◆ What you need to do:
From the material below, work out how many lines contain "things" and answer with the number only.

◆ Task inputs:

=== Begin Enclosure ===

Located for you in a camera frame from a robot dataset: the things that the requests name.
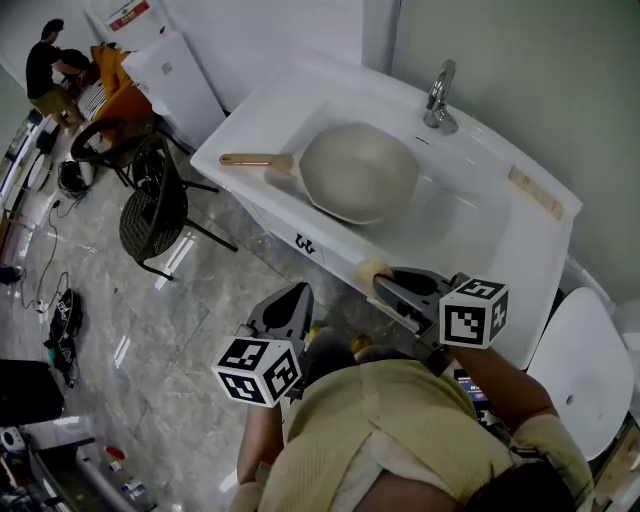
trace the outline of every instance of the beige shirt
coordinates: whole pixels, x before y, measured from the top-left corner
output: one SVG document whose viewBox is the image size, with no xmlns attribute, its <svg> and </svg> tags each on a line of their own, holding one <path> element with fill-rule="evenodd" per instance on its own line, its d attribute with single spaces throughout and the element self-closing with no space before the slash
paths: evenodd
<svg viewBox="0 0 640 512">
<path fill-rule="evenodd" d="M 266 484 L 242 485 L 230 510 L 331 510 L 374 432 L 410 452 L 461 503 L 514 465 L 508 447 L 477 423 L 453 379 L 437 378 L 416 361 L 379 361 L 334 372 L 305 390 L 289 413 L 286 445 Z M 589 467 L 558 418 L 532 418 L 513 440 L 562 465 L 576 501 L 588 500 Z"/>
</svg>

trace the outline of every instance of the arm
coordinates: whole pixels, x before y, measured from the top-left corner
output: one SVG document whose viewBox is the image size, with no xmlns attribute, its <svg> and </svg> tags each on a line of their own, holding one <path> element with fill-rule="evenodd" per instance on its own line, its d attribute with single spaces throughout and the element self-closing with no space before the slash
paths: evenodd
<svg viewBox="0 0 640 512">
<path fill-rule="evenodd" d="M 250 405 L 238 455 L 238 483 L 255 481 L 260 463 L 273 465 L 283 448 L 280 405 L 273 409 Z"/>
<path fill-rule="evenodd" d="M 53 69 L 55 69 L 56 71 L 60 71 L 60 73 L 64 75 L 79 75 L 80 73 L 82 73 L 81 69 L 69 66 L 68 64 L 62 62 L 60 59 L 53 63 Z"/>
<path fill-rule="evenodd" d="M 509 364 L 495 350 L 455 346 L 449 349 L 512 431 L 534 416 L 558 416 L 542 384 Z"/>
</svg>

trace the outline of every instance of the wicker chair
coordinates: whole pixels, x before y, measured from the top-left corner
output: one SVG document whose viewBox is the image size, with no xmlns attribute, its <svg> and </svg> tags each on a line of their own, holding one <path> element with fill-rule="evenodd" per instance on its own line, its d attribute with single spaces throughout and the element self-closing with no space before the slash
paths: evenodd
<svg viewBox="0 0 640 512">
<path fill-rule="evenodd" d="M 123 119 L 99 119 L 87 126 L 71 145 L 71 158 L 76 162 L 88 162 L 113 169 L 125 187 L 136 188 L 125 169 L 131 164 L 138 146 L 151 134 L 159 132 L 183 153 L 189 152 L 169 133 L 158 126 L 154 117 L 139 118 L 133 121 Z M 96 134 L 111 141 L 111 147 L 102 153 L 87 145 Z"/>
<path fill-rule="evenodd" d="M 163 169 L 158 176 L 156 190 L 153 190 L 150 185 L 145 185 L 145 159 L 149 158 L 161 158 L 163 161 Z M 215 193 L 218 189 L 182 180 L 163 137 L 153 134 L 144 140 L 133 159 L 132 174 L 136 185 L 141 184 L 141 186 L 127 200 L 120 216 L 120 240 L 127 253 L 143 269 L 170 281 L 173 279 L 164 272 L 148 267 L 144 262 L 169 249 L 178 239 L 185 225 L 230 251 L 238 251 L 236 246 L 210 233 L 187 217 L 189 202 L 186 189 L 188 187 Z"/>
</svg>

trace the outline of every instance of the frying pan
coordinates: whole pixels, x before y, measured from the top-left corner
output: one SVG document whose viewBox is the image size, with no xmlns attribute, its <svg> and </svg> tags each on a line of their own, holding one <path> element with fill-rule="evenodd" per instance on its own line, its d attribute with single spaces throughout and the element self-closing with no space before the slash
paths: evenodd
<svg viewBox="0 0 640 512">
<path fill-rule="evenodd" d="M 262 165 L 291 172 L 291 155 L 227 154 L 222 165 Z M 311 202 L 352 224 L 370 224 L 406 206 L 418 164 L 395 137 L 366 123 L 329 128 L 300 159 L 300 177 Z"/>
</svg>

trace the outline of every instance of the toilet seat
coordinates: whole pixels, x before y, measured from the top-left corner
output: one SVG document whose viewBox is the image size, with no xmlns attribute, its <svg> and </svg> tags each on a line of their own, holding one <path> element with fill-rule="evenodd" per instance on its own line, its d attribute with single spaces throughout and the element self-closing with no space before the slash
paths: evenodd
<svg viewBox="0 0 640 512">
<path fill-rule="evenodd" d="M 604 305 L 590 288 L 551 317 L 527 373 L 546 389 L 587 460 L 611 443 L 629 410 L 633 368 Z"/>
</svg>

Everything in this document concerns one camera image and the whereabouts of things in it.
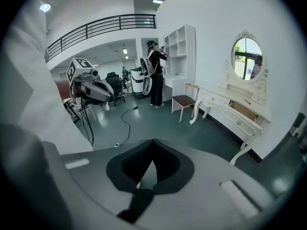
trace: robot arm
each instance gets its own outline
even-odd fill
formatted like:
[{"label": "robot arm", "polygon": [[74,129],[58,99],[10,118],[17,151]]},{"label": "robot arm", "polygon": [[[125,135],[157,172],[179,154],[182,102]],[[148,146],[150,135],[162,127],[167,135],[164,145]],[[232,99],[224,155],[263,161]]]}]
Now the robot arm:
[{"label": "robot arm", "polygon": [[[112,87],[100,80],[98,70],[86,59],[73,58],[67,70],[67,77],[70,83],[70,93],[77,100],[77,107],[86,105],[105,105],[114,99]],[[73,93],[77,85],[81,91],[81,97]]]}]

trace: green floor
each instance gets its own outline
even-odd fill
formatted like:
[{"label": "green floor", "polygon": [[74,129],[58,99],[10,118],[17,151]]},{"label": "green floor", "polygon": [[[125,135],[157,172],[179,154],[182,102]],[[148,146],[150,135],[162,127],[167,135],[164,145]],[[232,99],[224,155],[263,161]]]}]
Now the green floor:
[{"label": "green floor", "polygon": [[[130,94],[124,96],[126,102],[118,101],[117,106],[113,106],[113,103],[110,106],[94,106],[98,120],[88,109],[94,133],[94,150],[113,148],[116,143],[126,140],[129,127],[121,121],[121,115],[140,101],[137,110],[131,110],[123,116],[131,125],[126,144],[141,139],[164,139],[215,154],[227,161],[239,152],[240,145],[209,119],[202,119],[199,115],[195,124],[190,125],[192,108],[184,110],[179,123],[180,111],[171,113],[171,101],[165,102],[164,107],[155,108],[149,105],[150,98],[135,99]],[[76,126],[87,138],[81,120]],[[91,140],[90,129],[88,125],[86,127]],[[295,142],[296,138],[287,139],[261,163],[256,163],[249,154],[245,154],[236,161],[235,166],[260,182],[274,197],[278,197],[293,185],[301,173],[301,157]]]}]

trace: office chair
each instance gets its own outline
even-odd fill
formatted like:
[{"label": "office chair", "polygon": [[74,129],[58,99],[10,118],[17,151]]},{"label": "office chair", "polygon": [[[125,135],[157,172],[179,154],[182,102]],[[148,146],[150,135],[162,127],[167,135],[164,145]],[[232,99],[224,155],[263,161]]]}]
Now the office chair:
[{"label": "office chair", "polygon": [[116,106],[116,102],[117,100],[121,100],[126,102],[125,97],[124,96],[119,96],[120,93],[123,91],[120,83],[119,83],[119,75],[113,75],[113,73],[108,73],[107,77],[106,77],[106,82],[108,84],[110,84],[110,86],[112,87],[113,91],[114,91],[114,96],[115,96],[115,102],[114,102],[114,106]]}]

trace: black metal railing
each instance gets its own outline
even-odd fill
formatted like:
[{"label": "black metal railing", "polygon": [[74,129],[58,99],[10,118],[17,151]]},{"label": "black metal railing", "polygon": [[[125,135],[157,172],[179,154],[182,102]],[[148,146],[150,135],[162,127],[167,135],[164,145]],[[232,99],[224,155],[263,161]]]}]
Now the black metal railing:
[{"label": "black metal railing", "polygon": [[156,28],[154,14],[122,14],[103,18],[82,25],[71,32],[65,34],[63,37],[55,41],[48,47],[50,58],[53,58],[65,49],[103,33],[109,33],[124,29],[133,28]]}]

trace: oval mirror
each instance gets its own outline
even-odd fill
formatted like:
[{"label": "oval mirror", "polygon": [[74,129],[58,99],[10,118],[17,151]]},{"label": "oval mirror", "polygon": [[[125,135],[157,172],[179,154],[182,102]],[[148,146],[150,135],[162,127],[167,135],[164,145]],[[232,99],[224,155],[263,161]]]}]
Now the oval mirror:
[{"label": "oval mirror", "polygon": [[262,52],[250,38],[239,39],[231,53],[232,66],[238,77],[244,80],[256,78],[262,67]]}]

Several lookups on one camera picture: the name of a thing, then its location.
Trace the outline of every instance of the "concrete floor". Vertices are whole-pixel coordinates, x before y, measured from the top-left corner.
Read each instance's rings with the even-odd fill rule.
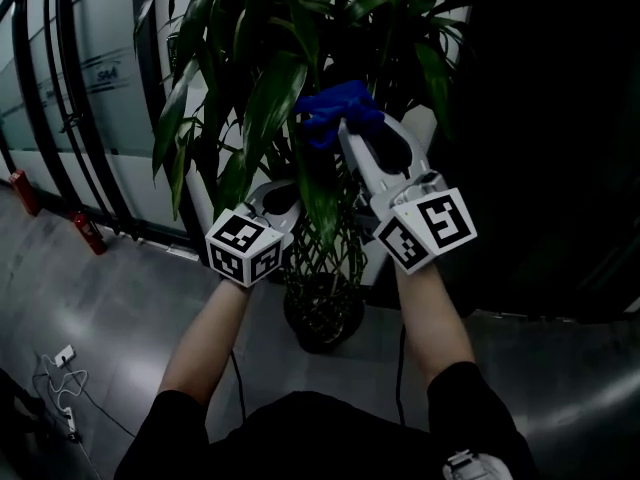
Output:
[[[108,237],[94,256],[64,219],[26,215],[0,187],[0,367],[34,393],[41,354],[72,344],[86,390],[129,430],[144,420],[171,351],[219,282],[198,263],[130,239]],[[284,288],[256,289],[235,346],[247,411],[293,390],[315,390],[397,421],[400,314],[368,307],[357,333],[330,356],[303,352],[282,312]],[[466,321],[480,366],[527,436],[544,478],[627,478],[640,438],[638,323],[581,326],[474,315]],[[37,379],[44,392],[44,379]],[[407,424],[427,428],[425,389],[408,354]],[[85,397],[63,395],[103,479],[131,438]],[[212,441],[241,423],[233,369],[207,417]],[[26,445],[43,477],[95,478],[79,447]]]

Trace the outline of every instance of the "fiducial marker cube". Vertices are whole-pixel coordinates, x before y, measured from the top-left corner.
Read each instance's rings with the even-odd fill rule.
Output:
[[[280,266],[283,237],[275,229],[224,210],[205,236],[209,265],[249,287]]]
[[[394,206],[373,236],[407,274],[478,236],[457,188]]]

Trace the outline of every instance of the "red fire extinguisher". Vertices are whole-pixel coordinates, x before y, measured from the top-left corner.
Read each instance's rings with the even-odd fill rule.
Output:
[[[89,247],[98,256],[107,251],[107,246],[102,240],[102,235],[96,225],[89,220],[89,218],[82,212],[75,212],[73,214],[73,223],[80,231],[82,237],[87,241]]]

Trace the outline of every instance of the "braided plant trunk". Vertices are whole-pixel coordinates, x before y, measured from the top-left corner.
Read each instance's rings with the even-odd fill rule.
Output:
[[[284,264],[285,316],[300,346],[310,353],[336,348],[358,329],[364,314],[360,281],[366,256],[353,215],[357,188],[347,172],[344,176],[349,187],[338,202],[334,247],[322,245],[305,216]]]

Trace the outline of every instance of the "forearm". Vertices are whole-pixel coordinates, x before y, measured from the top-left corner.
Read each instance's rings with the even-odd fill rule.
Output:
[[[402,318],[427,384],[452,364],[475,362],[469,336],[431,264],[411,276],[396,267]]]
[[[222,377],[247,308],[250,291],[223,280],[173,353],[160,391],[176,390],[204,407]]]

=== End Enclosure ===

◆ Solution:
2